Directions →
All that is wanted is a word-for-word copy of the data from its first line to the line containing "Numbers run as", both included.

** Opening Supplied data block **

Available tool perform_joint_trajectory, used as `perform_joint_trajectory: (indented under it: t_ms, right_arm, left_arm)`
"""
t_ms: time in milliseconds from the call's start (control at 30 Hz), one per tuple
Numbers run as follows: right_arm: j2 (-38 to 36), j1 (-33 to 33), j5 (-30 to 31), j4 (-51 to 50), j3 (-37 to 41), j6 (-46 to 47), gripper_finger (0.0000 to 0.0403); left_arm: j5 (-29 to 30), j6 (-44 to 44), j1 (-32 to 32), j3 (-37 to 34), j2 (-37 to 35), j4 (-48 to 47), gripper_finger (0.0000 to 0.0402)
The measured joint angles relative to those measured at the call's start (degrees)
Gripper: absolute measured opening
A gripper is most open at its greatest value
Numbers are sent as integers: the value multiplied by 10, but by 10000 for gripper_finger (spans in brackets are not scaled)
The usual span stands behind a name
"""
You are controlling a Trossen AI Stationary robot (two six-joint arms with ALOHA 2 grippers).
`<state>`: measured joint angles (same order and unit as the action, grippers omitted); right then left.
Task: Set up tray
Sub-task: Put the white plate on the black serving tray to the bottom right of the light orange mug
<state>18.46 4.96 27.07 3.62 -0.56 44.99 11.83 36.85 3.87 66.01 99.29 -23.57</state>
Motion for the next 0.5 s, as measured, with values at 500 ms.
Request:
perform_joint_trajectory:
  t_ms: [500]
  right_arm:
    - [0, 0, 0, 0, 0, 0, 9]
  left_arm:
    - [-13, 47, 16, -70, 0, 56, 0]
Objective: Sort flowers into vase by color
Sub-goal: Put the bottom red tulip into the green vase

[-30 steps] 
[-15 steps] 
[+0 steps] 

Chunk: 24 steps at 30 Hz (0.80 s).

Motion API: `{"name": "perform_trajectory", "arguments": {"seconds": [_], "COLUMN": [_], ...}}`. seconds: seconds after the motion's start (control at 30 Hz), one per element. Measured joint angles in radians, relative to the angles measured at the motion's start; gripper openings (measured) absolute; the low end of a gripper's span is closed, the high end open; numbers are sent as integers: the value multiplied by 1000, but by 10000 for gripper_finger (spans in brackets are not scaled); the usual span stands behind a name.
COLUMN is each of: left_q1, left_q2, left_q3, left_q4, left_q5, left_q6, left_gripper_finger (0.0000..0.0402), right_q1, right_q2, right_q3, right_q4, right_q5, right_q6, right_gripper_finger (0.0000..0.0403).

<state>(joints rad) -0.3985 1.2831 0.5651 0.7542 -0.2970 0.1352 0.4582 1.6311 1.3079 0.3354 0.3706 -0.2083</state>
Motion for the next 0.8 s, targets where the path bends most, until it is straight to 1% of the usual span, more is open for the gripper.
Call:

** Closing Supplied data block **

Answer for the task →
Available tool perform_joint_trajectory, used as `perform_joint_trajectory: (indented under it: t_ms, right_arm, left_arm)`
"""
t_ms: time in milliseconds from the call's start (control at 30 Hz), one per tuple
Numbers run as follows: right_arm: j2 (-38 to 36), j1 (-33 to 33), j5 (-30 to 31), j4 (-51 to 50), j3 (-37 to 41), j6 (-46 to 47), gripper_finger (0.0000 to 0.0403); left_arm: j5 (-29 to 30), j6 (-44 to 44), j1 (-32 to 32), j3 (-37 to 34), j2 (-37 to 35), j4 (-48 to 47), gripper_finger (0.0000 to 0.0402)

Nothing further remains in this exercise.